**Action item**
Take each line of the listing that has the string "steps" and report it.

*** Dataset content ***

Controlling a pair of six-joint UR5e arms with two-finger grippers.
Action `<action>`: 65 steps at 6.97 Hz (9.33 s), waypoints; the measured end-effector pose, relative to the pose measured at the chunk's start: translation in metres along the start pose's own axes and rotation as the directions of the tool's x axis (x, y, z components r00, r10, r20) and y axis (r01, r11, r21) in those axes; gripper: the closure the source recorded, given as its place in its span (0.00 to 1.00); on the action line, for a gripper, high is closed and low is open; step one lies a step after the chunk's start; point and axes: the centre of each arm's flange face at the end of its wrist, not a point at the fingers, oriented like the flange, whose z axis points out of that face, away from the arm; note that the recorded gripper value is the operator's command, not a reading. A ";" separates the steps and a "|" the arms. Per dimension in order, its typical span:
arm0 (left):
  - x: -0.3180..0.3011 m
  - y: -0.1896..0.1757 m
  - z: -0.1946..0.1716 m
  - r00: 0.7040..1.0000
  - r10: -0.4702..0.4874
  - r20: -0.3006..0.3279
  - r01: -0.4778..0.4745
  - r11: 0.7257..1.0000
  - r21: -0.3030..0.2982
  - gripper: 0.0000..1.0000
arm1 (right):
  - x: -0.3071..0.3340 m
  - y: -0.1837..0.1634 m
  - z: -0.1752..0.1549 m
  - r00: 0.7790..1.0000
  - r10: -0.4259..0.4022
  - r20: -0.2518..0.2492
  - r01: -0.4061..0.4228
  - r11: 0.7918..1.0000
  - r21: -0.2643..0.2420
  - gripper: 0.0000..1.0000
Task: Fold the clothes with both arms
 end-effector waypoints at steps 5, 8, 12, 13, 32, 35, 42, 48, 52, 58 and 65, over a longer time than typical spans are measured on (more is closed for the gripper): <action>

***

**Solution to this exercise**
Action `<action>`: 65 steps at 6.97 Hz (9.33 s), waypoints; the measured end-effector pose, relative to the pose measured at the chunk's start: translation in metres along the start pose's own axes and rotation as the directions of the tool's x axis (x, y, z components r00, r10, r20) and y axis (r01, r11, r21) in those axes; gripper: the closure the source recorded, given as its place in its span (0.00 to 1.00); on the action line, for a gripper, high is closed and low is open; step one lies a step after the chunk's start; point and axes: the centre of each arm's flange face at the end of its wrist, not a point at the fingers, oriented like the flange, whose z axis points out of that face, away from the arm; note that the recorded gripper value is the operator's command, not a reading. A ";" separates the steps and a "|" the arms. Per dimension in order, its typical span:
 end-effector waypoints at steps 5, 8, 12, 13, 32, 35, 42, 48, 52, 58 and 65, over a longer time than typical spans are measured on (more is closed for the gripper): <action>

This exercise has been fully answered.